--- AIM OF THE EXERCISE ---
All of the data below should be printed again word for word, pictures excluded.

--- PROVIDED DATA ---

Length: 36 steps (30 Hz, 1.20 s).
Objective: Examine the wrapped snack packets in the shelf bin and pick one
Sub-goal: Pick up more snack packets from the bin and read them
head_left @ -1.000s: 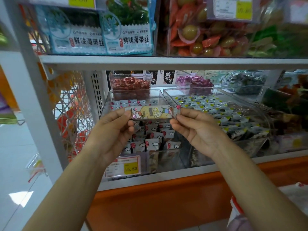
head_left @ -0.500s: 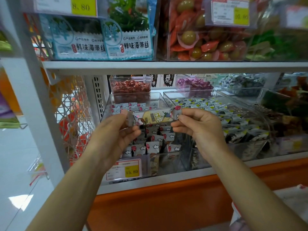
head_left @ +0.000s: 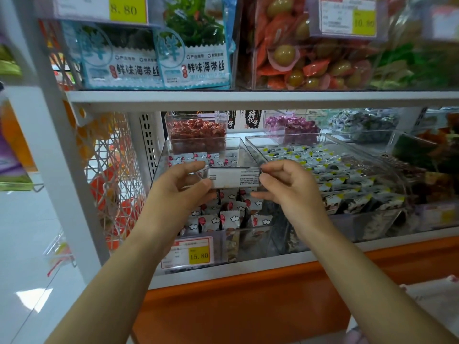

--- ANSWER TO THIS TASK ---
Length: 36 steps (30 Hz, 1.20 s).
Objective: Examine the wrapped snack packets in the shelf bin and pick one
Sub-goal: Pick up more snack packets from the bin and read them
head_left @ -1.000s: 
head_left @ -0.500s: 
head_left @ +0.000s: 

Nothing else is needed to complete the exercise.